You have three sites and three different OEM feeds. Huawei CSV from Site A. Enphase JSON from Site B. Solarman exports from Site C. You already know the pain: incompatible timestamps, inconsistent error codes, and no single query path across the fleet.
This guide is not a concept piece. It is a seven-day implementation sprint. At the end of the week, you should have one normalized output contract, one validation path, and one baseline fault view across all sites.

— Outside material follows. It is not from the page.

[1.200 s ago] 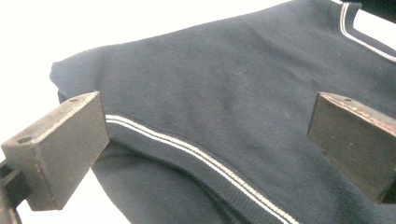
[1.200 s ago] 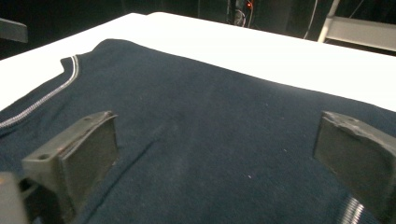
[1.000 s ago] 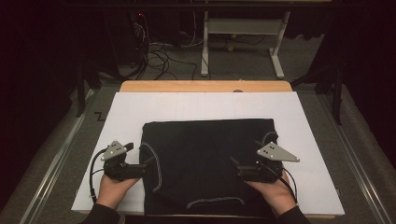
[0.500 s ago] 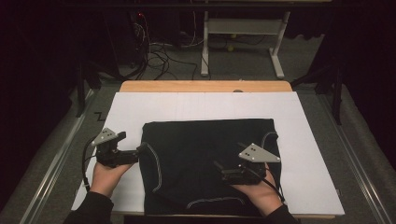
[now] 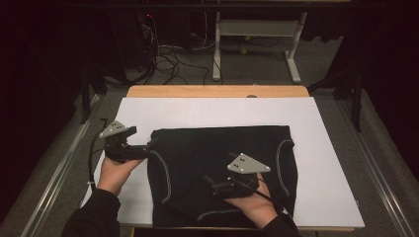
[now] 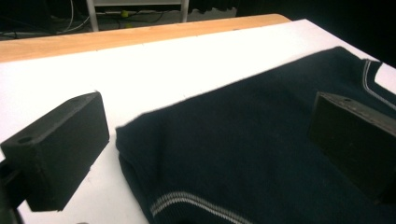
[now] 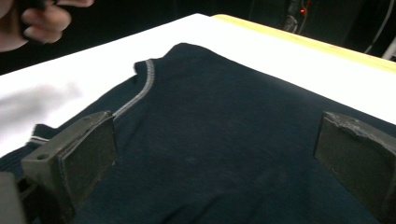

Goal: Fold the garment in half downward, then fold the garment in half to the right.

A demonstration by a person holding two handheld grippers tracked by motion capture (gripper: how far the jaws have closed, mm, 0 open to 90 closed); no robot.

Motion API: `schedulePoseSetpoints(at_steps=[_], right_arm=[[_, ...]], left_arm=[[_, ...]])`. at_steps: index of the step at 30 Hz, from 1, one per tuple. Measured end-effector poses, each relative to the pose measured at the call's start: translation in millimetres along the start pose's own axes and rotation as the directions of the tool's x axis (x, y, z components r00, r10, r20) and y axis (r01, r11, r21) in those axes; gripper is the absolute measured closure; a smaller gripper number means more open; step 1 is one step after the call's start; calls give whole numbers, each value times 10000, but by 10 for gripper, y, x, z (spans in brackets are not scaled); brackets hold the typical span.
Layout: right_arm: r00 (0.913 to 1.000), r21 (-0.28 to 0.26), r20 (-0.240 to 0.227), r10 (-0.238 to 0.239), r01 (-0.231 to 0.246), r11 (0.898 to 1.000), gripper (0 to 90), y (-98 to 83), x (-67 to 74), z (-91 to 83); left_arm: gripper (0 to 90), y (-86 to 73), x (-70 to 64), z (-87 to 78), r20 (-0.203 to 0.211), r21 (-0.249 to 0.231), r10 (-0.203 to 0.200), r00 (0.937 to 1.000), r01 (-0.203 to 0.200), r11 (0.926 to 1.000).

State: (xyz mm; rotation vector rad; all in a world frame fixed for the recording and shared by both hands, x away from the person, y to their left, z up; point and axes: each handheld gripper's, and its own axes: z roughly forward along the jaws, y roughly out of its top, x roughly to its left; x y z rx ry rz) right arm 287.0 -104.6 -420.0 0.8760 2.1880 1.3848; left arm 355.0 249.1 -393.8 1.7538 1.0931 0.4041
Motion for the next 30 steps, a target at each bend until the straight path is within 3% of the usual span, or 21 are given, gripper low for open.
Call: schedulePoseSetpoints(at_steps=[9, 18, 30], right_arm=[[9971, -118, -753, -69, 61, 9999, 0, 45, 245, 123], [9923, 68, -1182, -362, 372, 9993, 0, 88, 456, 245], [9893, 161, -1359, -525, 551, 9983, 0, 138, 631, 311]], left_arm=[[0, 236, 32, -5, -192, -59, 415, 9990, -416, 9991], [0, 223, 179, 62, -103, -47, 197, 9998, -198, 9998], [0, 183, 350, 273, -74, 416, 42, 10000, -39, 9991]])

Day 1: Define the Ingestion Contract
Start by inventorying every data source you actually ingest, not what the vendor documentation claims is available. Document transport type, interval, timezone behavior, and known missing fields.

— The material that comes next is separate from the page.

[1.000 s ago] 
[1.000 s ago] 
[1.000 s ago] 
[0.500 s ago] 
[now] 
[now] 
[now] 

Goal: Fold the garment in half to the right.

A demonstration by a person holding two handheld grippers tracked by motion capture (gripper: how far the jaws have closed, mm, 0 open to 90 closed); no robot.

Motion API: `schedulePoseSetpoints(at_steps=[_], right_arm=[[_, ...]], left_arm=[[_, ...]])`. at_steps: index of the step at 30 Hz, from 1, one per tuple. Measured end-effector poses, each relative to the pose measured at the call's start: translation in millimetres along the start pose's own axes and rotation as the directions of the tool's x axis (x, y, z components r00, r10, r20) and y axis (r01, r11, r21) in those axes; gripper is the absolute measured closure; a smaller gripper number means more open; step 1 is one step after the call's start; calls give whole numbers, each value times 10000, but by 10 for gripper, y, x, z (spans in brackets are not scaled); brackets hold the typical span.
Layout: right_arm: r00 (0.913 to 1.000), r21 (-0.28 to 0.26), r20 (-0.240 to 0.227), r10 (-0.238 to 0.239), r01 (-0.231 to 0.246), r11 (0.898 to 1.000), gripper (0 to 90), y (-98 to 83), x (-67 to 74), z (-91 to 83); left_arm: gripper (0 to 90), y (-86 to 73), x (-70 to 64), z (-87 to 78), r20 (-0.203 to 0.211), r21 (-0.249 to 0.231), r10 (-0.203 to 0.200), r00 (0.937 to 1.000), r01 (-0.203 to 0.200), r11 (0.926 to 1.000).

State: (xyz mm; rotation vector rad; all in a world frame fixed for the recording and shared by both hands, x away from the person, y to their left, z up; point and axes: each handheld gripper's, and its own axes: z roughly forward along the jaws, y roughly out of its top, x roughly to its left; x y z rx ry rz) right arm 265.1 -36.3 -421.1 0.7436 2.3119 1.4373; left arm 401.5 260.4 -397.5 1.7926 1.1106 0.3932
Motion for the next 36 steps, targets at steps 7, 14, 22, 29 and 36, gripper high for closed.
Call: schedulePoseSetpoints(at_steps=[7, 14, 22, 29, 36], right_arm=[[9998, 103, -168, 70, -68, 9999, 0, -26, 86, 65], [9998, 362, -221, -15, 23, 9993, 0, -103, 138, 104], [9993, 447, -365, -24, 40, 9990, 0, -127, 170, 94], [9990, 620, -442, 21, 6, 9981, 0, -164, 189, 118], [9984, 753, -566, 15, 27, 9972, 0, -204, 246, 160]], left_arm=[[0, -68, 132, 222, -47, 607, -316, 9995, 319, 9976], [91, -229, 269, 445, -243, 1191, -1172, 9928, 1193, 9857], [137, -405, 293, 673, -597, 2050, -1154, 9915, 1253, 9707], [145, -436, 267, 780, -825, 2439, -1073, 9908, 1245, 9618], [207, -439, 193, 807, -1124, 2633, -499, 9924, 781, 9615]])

- List each OEM source and file/API shape.
- Record interval and timestamp conventions.
- Capture current failure modes (missing records, malformed timestamps, null energy fields).

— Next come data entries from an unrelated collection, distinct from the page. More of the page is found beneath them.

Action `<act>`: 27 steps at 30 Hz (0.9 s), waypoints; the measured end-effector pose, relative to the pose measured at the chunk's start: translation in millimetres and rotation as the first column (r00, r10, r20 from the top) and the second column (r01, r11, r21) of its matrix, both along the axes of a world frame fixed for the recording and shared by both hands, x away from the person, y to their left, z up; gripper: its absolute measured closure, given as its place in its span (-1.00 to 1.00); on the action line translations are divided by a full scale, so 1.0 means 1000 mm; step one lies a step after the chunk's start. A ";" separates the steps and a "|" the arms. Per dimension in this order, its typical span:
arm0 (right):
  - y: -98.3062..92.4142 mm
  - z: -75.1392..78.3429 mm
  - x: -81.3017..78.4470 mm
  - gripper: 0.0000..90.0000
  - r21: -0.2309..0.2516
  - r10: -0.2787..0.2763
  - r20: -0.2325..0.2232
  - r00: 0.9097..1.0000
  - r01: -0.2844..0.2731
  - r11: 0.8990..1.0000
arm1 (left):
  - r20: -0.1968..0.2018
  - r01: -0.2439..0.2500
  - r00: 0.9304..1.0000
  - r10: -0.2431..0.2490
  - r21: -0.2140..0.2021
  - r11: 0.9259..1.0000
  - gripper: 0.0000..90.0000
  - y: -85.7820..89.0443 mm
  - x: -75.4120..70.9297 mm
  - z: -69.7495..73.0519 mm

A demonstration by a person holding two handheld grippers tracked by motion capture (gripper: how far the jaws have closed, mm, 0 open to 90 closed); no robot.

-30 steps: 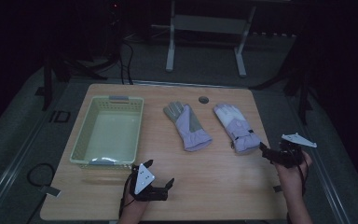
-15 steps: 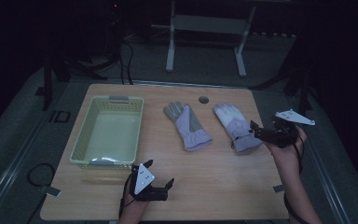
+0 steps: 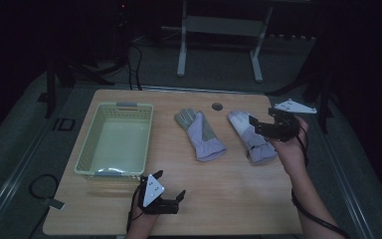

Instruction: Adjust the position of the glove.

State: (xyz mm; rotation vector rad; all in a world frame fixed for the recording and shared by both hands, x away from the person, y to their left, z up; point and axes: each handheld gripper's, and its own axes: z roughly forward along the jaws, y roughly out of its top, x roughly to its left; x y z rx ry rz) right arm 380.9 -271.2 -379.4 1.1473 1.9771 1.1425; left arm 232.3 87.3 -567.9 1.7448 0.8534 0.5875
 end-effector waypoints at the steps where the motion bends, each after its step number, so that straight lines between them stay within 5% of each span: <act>1: 0.000 0.000 0.000 -0.53 0.000 0.000 0.000 1.000 0.000 1.000 | 0.000 0.000 1.000 0.000 0.000 1.000 -0.98 0.000 0.000 0.000; 16: 0.060 -0.012 0.024 -0.23 -0.049 0.152 -0.049 0.987 -0.155 0.987 | -0.002 0.005 1.000 -0.005 0.002 1.000 -0.98 0.000 0.000 0.000; 27: 0.103 -0.052 0.050 0.17 -0.120 0.235 -0.148 0.961 -0.254 0.960 | -0.002 0.011 1.000 -0.011 0.004 1.000 -0.99 0.000 0.000 0.000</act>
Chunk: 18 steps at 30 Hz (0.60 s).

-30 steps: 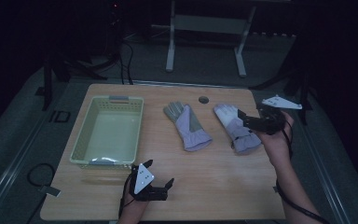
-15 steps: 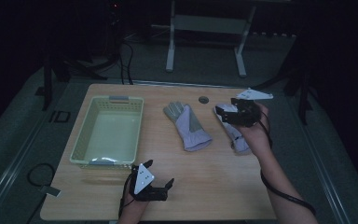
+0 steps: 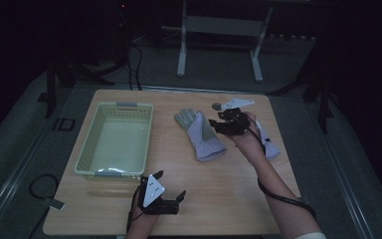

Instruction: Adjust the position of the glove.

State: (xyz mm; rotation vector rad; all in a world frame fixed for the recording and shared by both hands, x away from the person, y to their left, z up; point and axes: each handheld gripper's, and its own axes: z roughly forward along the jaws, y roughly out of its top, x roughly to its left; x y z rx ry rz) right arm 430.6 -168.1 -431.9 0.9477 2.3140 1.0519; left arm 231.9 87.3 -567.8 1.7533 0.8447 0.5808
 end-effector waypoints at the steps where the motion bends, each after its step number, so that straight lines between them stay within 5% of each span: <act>1: 0.002 -0.005 0.003 0.19 -0.010 0.006 -0.007 1.000 -0.006 1.000 | 0.000 0.000 1.000 0.000 0.000 1.000 -0.99 0.000 0.000 0.000; 11: 0.006 -0.048 0.023 0.32 -0.058 0.038 -0.102 0.994 -0.044 0.997 | 0.002 0.002 1.000 -0.002 0.001 1.000 -0.99 0.000 0.000 0.000; 18: 0.009 -0.069 0.034 0.18 -0.087 0.019 -0.147 0.989 -0.032 0.996 | 0.002 0.001 1.000 -0.001 0.001 1.000 -0.98 0.000 0.000 0.000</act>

Your output for Day 1 is a simple source manifest that future transforms can reference.
Day 2: Transform One OEM End-to-End
Pick the noisiest or most business-critical feed first. Build the ODSE transform for that single source and keep scope strict: timestamp normalization, energy field mapping, and error classification.
from odse import transform
rows = transform("huawei_export.csv", source="huawei")
print(rows[0])
Do not optimize yet. The objective is one stable transform path from raw payload to ODSE-compliant records.
Day 3: Add Validation as a Gate, Not a Report
Validation should block bad data before it reaches analytics. If validation runs only as a weekly QA report, you will still make decisions on corrupted inputs.
from odse import validate
result = validate("site_a_odse.json")
print(result.is_valid)
print(result.errors)
Track validation failure classes by frequency. This becomes your remediation backlog.
Day 4: Normalize Two Additional OEMs
Now bring in the other two OEM feeds using the same contract. Avoid custom per-site outputs. The purpose of ODSE is one schema, not three tidy silos.
- Map equivalent energy semantics to the same ODSE fields.
- Map OEM-native errors to shared `error_type` values.
- Preserve raw OEM code as optional diagnostic context.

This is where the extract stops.